I’d forgotten I’d written another poem based around a Coventry experience – going to pick up a letter.
Images of letters and the postal service seem to crop up in my writing – a post man (post-man?) has been eaten in a story I’m writing (called Human Waste, which I’ll post up soon) and the last story I read at Folk Tales – ‘Whale Fall’ – had a post box and its contents being stolen by Giant Isopods. ‘Think of all those people who’ll never get their letters,’ says an old Bristolian lady looking on.
Maybe that’s the image: how many of us never receive the messages others send, or vice-versa.

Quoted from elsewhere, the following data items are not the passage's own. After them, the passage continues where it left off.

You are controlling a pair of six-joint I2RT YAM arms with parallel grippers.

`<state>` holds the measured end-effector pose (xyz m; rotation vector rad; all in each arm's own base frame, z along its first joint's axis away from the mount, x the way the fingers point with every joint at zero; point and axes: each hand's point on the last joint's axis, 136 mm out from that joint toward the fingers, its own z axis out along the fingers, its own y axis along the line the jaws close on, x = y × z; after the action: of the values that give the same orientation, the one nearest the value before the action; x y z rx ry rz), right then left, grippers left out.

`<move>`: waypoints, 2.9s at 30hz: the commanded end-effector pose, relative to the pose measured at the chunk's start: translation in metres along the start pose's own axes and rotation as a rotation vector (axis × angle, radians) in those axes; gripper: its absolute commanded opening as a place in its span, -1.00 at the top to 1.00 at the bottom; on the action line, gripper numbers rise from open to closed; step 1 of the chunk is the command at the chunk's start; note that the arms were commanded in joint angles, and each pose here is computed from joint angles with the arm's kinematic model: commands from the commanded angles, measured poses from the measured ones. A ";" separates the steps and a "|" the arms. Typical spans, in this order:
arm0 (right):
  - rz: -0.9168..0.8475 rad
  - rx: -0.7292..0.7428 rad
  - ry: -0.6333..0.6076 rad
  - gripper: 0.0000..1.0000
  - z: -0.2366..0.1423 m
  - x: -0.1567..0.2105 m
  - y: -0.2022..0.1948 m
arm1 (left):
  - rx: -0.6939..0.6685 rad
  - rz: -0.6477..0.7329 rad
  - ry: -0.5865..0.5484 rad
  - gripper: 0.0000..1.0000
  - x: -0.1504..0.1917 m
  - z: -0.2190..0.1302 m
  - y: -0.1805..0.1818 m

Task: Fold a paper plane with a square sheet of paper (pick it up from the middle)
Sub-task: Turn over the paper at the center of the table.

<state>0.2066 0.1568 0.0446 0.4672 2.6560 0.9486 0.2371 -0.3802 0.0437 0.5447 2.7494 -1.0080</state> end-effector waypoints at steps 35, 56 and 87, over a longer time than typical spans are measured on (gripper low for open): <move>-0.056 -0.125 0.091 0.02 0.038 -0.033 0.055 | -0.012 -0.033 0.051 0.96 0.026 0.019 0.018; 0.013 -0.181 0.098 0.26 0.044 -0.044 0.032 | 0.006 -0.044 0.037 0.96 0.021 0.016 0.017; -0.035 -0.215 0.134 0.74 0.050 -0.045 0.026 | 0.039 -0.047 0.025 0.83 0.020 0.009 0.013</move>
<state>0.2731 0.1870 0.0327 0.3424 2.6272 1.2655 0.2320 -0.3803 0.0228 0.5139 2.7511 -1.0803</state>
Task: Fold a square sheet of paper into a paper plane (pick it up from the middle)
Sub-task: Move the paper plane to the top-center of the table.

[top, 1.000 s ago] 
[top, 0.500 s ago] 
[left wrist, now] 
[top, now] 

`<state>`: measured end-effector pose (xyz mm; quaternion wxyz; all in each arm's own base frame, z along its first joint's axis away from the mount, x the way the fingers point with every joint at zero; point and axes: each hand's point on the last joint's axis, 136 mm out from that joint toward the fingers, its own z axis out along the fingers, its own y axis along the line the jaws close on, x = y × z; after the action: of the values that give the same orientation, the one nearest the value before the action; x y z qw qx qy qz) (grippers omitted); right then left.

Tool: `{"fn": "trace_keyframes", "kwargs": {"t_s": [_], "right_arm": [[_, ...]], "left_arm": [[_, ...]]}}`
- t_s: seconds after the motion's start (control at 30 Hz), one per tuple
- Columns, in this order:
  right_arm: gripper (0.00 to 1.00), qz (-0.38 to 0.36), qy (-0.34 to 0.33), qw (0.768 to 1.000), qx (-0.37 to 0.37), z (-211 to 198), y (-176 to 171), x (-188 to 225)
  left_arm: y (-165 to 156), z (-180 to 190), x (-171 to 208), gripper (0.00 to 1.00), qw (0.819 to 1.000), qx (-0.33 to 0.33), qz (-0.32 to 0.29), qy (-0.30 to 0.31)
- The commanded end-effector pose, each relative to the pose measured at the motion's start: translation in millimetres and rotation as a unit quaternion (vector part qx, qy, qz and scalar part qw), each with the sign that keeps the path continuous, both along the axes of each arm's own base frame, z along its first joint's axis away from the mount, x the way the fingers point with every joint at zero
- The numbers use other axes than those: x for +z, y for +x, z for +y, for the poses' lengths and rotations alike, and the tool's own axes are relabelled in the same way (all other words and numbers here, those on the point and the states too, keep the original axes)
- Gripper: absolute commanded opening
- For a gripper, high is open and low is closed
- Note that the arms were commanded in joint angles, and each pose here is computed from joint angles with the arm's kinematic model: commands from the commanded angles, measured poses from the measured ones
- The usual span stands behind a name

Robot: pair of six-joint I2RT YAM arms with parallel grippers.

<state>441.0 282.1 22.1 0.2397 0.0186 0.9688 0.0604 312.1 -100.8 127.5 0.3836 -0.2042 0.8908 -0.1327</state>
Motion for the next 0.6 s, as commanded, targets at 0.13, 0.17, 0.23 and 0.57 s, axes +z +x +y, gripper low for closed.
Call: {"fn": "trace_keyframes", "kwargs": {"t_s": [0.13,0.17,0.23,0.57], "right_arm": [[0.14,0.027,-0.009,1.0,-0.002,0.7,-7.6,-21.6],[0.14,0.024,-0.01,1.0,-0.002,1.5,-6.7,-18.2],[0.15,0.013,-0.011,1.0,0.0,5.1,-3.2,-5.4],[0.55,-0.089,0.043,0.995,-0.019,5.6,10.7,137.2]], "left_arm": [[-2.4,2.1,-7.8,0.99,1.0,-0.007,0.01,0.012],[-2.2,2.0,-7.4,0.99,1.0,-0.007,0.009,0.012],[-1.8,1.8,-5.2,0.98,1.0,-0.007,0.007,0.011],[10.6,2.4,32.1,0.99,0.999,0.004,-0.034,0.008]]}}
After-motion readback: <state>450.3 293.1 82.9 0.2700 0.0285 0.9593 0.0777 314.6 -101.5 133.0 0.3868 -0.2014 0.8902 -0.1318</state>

Earlier on, I was looking into getting a Royal Mail bike, but I’m not sure you can. Shame. I thought I could be rather Mercurial on it – winging around imbued with potential messages which I may or may not manage to send. There’s something pleasing about it. And I just like the redness of the uniform and the bikes.

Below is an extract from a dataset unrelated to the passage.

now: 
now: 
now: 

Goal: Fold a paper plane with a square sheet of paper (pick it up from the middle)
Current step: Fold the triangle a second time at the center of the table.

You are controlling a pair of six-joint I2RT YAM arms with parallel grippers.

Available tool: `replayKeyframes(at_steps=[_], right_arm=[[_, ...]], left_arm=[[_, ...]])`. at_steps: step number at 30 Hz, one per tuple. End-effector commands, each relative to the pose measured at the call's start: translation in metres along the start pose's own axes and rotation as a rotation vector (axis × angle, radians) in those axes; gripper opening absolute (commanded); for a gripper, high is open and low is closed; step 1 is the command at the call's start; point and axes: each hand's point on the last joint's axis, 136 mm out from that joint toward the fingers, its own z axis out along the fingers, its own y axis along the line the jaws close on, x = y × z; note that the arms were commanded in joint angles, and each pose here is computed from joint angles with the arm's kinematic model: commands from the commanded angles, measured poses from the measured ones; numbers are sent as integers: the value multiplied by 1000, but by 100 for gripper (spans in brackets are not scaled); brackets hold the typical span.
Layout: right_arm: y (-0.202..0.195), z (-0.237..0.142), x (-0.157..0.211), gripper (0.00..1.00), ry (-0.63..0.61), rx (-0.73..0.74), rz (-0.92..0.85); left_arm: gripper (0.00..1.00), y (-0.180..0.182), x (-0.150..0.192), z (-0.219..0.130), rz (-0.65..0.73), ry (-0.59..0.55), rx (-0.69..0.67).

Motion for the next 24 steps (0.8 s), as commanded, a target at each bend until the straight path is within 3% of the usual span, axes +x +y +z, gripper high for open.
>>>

Anyway – here’s what I wrote:
I needed the key in the letter from the form but the plexi-glass laughed with only second-class mirth for returning (as it stated) only two hours post attempt at 0752. In the queue on the wall of this modernist monolith taken from a brother of the concrete Duplo briquettes from the background where this solo family photo’s set.

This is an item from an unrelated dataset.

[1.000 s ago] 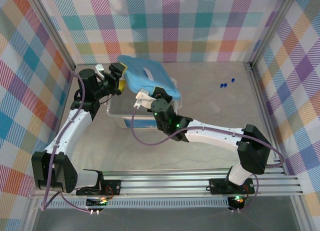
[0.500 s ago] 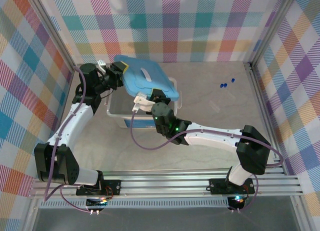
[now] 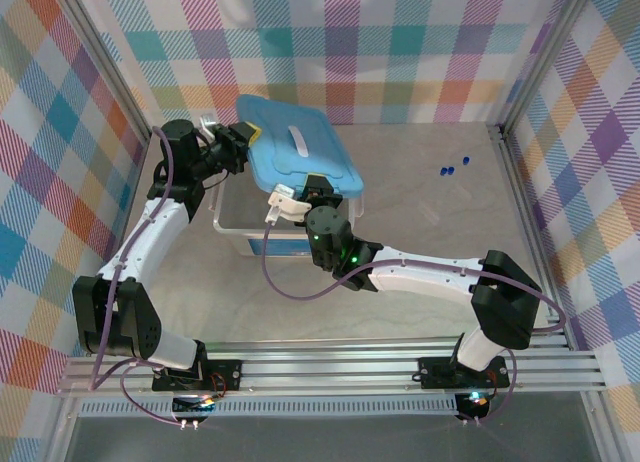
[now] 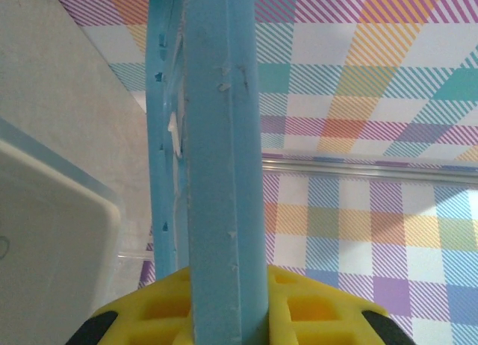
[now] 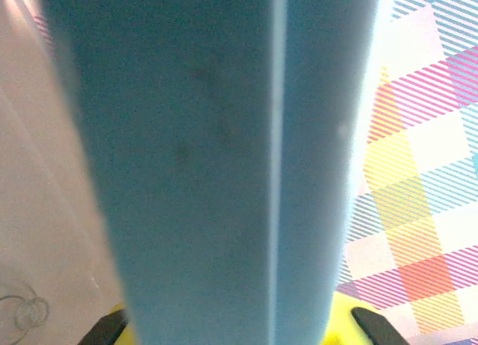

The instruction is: Organize the chemistry lab equipment

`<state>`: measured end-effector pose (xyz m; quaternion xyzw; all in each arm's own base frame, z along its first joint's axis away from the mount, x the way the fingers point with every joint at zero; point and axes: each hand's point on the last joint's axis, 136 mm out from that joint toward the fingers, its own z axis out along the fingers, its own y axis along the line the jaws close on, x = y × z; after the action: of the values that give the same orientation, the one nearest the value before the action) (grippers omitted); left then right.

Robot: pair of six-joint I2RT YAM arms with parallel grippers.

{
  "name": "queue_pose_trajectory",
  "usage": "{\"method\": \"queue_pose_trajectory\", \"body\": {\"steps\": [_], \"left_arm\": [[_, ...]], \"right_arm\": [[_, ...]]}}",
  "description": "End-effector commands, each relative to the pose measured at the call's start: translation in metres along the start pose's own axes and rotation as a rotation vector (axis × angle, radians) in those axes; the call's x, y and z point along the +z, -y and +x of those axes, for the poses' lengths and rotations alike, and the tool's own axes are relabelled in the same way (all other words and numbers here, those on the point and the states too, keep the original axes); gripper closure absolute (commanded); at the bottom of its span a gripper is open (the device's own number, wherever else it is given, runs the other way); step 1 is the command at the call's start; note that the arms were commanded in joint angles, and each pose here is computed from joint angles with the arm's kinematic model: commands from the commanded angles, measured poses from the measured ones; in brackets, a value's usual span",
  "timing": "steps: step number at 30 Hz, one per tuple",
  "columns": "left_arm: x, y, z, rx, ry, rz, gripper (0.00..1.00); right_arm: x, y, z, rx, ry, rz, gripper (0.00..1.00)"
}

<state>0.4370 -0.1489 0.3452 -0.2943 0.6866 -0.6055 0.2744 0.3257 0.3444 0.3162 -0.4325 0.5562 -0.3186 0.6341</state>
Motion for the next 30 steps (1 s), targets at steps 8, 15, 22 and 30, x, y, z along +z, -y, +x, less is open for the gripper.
{"method": "queue_pose_trajectory", "body": {"steps": [8,15,22,30], "left_arm": [[0.008,0.031,-0.006,-0.044,-0.035,0.163,1.0],[0.009,0.044,-0.009,-0.07,-0.036,0.219,1.0],[0.011,0.053,-0.017,-0.1,-0.023,0.267,1.0],[0.01,0.052,-0.028,-0.058,0.015,0.265,1.0]], "right_arm": [[-0.009,0.037,-0.014,0.128,0.051,0.076,0.85],[-0.011,0.04,-0.012,0.137,0.049,0.082,0.66],[-0.014,0.047,-0.01,0.155,0.042,0.094,0.43],[-0.027,0.063,-0.002,0.255,0.026,0.07,0.31]]}}
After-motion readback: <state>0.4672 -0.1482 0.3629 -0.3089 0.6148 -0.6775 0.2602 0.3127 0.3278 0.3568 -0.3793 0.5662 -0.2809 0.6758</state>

‘You shouldn’t trust the form,’ she said, the red of the P740 flashing through her crowned chest and to her eyes. I smile but with no return address. Next to the strata’d grey and brown of the window back in, a war memorial reads: ‘To all those who fell in the Two Great Wars from…’
But the words cannot be seen perhaps the letters never delivered in this light, or left clear for [Your Name Here]
As I pass beneath the oblong grey the frame splits: I watch myself approach the door from the other side, inside-out, my red-handed Sooner-or-later self.